Wow, really ? I've been using BGB logic to lock everything, I will analyze it a little and fix it.
I wonder how the anti emulator protection works for "airaki" with this logic, since it's supposed to do a DMA and then jump to bank 0. this changes everything.
Thanks for your time, and your awesome tests, I will test the next one =D
I should answer that. Airaki doesn't actually have emulator detection originally. I added that in the dump I offer for download, for trolling purposes. (Look at the page background from a shallow angle and you might see an easter egg.) Iirc, my check is more advanced than Furrtek's original check in Super Connard, since it jumps to inaccessible memory instead of just reading it and confirming the value.
The protection works by initiating a OAM DMA from $3Fxx and then loading the data at address 3270. If it matches the actual value at that address, $CD, the test is marked as a failure.
If the value isn't $CD, a call to $3E04 is done.

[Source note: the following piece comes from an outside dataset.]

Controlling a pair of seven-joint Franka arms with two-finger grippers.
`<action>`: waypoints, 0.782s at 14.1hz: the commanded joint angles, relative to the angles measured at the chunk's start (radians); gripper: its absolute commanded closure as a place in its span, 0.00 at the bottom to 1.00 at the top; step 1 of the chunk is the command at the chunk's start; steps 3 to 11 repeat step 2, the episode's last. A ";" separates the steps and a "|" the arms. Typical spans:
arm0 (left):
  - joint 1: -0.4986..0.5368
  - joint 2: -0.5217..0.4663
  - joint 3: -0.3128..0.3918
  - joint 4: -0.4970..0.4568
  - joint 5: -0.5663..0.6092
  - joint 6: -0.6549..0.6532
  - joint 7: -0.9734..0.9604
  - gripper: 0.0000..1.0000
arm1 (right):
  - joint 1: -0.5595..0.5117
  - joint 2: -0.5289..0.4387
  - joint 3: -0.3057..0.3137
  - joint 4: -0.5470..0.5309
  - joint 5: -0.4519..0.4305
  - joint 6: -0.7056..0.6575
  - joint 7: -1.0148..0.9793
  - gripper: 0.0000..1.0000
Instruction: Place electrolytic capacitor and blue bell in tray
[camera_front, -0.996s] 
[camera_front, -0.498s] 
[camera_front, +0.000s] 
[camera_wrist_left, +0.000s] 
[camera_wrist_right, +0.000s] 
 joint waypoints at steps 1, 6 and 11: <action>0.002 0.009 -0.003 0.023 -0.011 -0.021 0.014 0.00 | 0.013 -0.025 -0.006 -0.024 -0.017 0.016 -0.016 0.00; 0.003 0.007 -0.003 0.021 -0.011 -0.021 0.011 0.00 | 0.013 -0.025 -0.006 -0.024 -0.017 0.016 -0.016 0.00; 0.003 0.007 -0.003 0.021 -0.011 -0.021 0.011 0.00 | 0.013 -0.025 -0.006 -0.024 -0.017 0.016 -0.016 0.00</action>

Now, one of two things can happen.
If bus conflicts are emulated accurately, the CPU will read a bunch of $00 bytes from the OAM data stream. (You could do something more interesting here to enforce absolute correctness of timings if you wanted.) Eventually it will reach a ret instruction at $3FFF and return to HRAM and do... some fun stuff meant to give people disassembling the code a headache (but that's outside the scope of this post) and eventually it will return with a success.
If you do sloppy emulation and just return $FF for memory that is inaccessible due to DMA, the call to $3E04 will read $FF, the instruction rst $38, a shorthand for call $0038. $0038 in turn will then also read $FF and will call itself recursively for the duration of the DMA. It will eventually run the ld [bc],a when the memory becomes accessible, which should be harmless, then run the ret at $0039 which winds down the stack from the recursive call. Eventually, the CPU returns to $3E05 and takes the same path to the ret at $3FFF and returns a success of the test.
The other check is based on writing to DIV ($FF04) which resets the master divider which is used for various stuff. The test is done by triggering a note on sound channel 1 with a length set. DIV causes the length counter to not expire, which is checked with the NR52 "on" bit for channel 1. Just like the DMA test, this is a low granularity test which doesn't test exact timings, but rather the general presence or non-presence of the quirk in question.